08:28:06.709097 IP 86-95-86-101.fixed.kpn.net.10740 > ipv4.MYDOMAIN.time: UDP, length 0
08:28:06.709365 IP ipv4.MYDOMAIN.time > 86-95-86-101.fixed.kpn.net.10740: UDP, length 4
08:28:07.047885 IP 86-90-14-93.fixed.kpn.net.65518 > ipv4.MYDOMAIN.time: UDP, length 0
08:28:07.048146 IP ipv4.MYDOMAIN.time > 86-90-14-93.fixed.kpn.net.65518: UDP, length 4
08:28:07.154944 IP 86-86-199-112.fixed.kpn.net.56526 > ipv4.MYDOMAIN.time: UDP, length 0
08:28:07.155230 IP ipv4.MYDOMAIN.time > 86-86-199-112.fixed.kpn.net.56526: UDP, length 4
08:28:07.179140 IP 145-53-219-150.fixed.kpn.net.40518 > ipv4.MYDOMAIN.time: UDP, length 0
08:28:07.179440 IP ipv4.MYDOMAIN.time > 145-53-219-150.fixed.kpn.net.40518: UDP, length 4
08:28:08.013170 IP 86-85-67-163.fixed.kpn.net.35891 > ipv4.MYDOMAIN.time: UDP, length 0
08:28:08.013484 IP ipv4.MYDOMAIN.time > 86-85-67-163.fixed.kpn.net.35891: UDP, length 4
08:28:09.304604 IP 77-168-76-16.fixed.kpn.net.64295 > ipv4.MYDOMAIN.time: UDP, length 0
08:28:09.304838 IP ipv4.MYDOMAIN.time > 77-168-76-16.fixed.kpn.net.64295: UDP, length 4
08:28:09.437496 IP 86-85-67-163.fixed.kpn.net.64939 > ipv4.MYDOMAIN.time: UDP, length 0
08:28:09.437735 IP ipv4.MYDOMAIN.time > 86-85-67-163.fixed.kpn.net.64939: UDP, length 4
08:28:10.909157 IP 86-95-86-101.fixed.kpn.net.10740 > ipv4.MYDOMAIN.time: UDP, length 0
08:28:10.909429 IP ipv4.MYDOMAIN.time > 86-95-86-101.fixed.kpn.net.10740: UDP, length 4
08:28:11.247969 IP 86-90-14-93.fixed.kpn.net.65518 > ipv4.MYDOMAIN.time: UDP, length 0
08:28:11.248203 IP ipv4.MYDOMAIN.time > 86-90-14-93.fixed.kpn.net.65518: UDP, length 4
08:28:11.355008 IP 86-86-199-112.fixed.kpn.net.56526 > ipv4.MYDOMAIN.time: UDP, length 0
08:28:11.355288 IP ipv4.MYDOMAIN.time > 86-86-199-112.fixed.kpn.net.56526: UDP, length 4
08:28:11.379163 IP 145-53-219-150.fixed.kpn.net.40518 > ipv4.MYDOMAIN.time: UDP, length 0
08:28:11.379452 IP ipv4.MYDOMAIN.time > 145-53-219-150.fixed.kpn.net.40518: UDP, length 4
08:28:12.213238 IP 86-85-67-163.fixed.kpn.net.35891 > ipv4.MYDOMAIN.time: UDP, length 0
08:28:12.213489 IP ipv4.MYDOMAIN.time > 86-85-67-163.fixed.kpn.net.35891: UDP, length 4
08:28:13.504423 IP 77-168-76-16.fixed.kpn.net.64295 > ipv4.MYDOMAIN.time: UDP, length 0
08:28:13.504679 IP ipv4.MYDOMAIN.time > 77-168-76-16.fixed.kpn.net.64295: UDP, length 4
08:28:13.637538 IP 86-85-67-163.fixed.kpn.net.64939 > ipv4.MYDOMAIN.time: UDP, length 0
08:28:13.637780 IP ipv4.MYDOMAIN.time > 86-85-67-163.fixed.kpn.net.64939: UDP, length 4
08:28:15.109358 IP 86-95-86-101.fixed.kpn.net.10740 > ipv4.MYDOMAIN.time: UDP, length 0
08:28:15.109674 IP ipv4.MYDOMAIN.time > 86-95-86-101.fixed.kpn.net.10740: UDP, length 4

I noticed this old thread without any reply.
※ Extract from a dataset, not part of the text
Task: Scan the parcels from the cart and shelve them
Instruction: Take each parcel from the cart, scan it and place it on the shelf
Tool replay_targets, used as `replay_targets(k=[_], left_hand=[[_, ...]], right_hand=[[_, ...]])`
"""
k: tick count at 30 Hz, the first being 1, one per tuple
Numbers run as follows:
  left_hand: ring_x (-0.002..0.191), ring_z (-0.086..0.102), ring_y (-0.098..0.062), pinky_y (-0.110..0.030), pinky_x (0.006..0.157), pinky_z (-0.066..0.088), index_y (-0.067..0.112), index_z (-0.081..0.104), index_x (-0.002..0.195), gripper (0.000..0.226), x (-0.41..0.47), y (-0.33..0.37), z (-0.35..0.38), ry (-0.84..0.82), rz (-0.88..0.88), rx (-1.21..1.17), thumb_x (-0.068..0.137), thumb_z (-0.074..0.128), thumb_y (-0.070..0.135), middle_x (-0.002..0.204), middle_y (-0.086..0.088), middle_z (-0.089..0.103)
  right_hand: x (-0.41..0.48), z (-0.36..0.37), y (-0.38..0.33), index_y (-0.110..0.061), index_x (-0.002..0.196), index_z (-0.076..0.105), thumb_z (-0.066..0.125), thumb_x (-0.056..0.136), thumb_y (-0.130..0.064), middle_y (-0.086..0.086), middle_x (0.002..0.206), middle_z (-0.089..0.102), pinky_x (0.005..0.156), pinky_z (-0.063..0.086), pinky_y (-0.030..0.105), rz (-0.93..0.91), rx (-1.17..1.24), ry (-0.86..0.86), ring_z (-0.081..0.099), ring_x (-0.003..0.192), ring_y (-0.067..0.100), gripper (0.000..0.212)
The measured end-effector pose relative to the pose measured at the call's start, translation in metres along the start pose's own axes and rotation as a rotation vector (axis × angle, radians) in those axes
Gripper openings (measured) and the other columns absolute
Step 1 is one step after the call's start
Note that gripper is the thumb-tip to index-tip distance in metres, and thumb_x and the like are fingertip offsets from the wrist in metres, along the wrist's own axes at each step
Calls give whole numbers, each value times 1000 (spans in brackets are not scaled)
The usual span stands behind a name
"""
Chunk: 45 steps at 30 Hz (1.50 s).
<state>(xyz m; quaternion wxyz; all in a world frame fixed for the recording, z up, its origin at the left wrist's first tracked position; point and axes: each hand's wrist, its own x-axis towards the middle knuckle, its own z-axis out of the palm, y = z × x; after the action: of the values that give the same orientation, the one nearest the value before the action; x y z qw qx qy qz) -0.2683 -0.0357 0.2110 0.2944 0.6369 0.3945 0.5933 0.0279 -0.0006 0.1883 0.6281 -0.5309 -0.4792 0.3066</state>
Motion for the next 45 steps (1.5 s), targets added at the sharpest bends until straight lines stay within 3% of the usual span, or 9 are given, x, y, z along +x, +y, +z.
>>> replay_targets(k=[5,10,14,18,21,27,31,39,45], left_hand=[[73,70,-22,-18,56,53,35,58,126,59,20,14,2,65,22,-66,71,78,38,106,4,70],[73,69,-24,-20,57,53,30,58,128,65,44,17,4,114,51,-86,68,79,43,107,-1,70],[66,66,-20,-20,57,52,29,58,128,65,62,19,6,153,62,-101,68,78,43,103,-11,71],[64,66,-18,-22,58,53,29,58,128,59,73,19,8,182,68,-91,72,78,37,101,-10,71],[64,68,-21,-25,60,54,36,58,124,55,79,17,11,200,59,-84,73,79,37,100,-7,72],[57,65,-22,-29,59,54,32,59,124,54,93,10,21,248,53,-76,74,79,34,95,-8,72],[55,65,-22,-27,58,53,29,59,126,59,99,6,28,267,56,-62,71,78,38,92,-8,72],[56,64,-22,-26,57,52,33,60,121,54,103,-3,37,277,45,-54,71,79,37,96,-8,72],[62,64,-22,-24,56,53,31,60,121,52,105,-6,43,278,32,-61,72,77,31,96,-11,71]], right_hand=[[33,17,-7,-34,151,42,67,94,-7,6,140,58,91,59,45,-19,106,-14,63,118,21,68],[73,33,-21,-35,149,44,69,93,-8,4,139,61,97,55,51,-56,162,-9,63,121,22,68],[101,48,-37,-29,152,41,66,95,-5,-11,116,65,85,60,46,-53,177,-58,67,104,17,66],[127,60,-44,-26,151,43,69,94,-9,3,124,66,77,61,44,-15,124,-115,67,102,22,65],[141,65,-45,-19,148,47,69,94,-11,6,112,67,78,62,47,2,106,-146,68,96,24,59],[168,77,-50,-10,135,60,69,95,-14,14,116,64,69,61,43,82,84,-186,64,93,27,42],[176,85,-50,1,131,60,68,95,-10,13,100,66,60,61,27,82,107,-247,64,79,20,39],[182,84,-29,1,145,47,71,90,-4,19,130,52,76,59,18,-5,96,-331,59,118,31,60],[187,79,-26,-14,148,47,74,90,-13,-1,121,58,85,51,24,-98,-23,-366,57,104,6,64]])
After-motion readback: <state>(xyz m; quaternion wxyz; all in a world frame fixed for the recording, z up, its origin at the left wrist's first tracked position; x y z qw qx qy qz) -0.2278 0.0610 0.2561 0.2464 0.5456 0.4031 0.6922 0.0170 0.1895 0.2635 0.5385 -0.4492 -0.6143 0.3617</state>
Not sure you already have resolution or not.

What I do to notify IP address owners is to use www.arin.net to lookup who the IP address space is managed by. Contact them with the abuse e-mail address they supply or the Admin contact and they can contact the users that use the IP addresses.

You can also ask them to relay your contact info, so you can attempt to get a technical contact directly, so you can explain.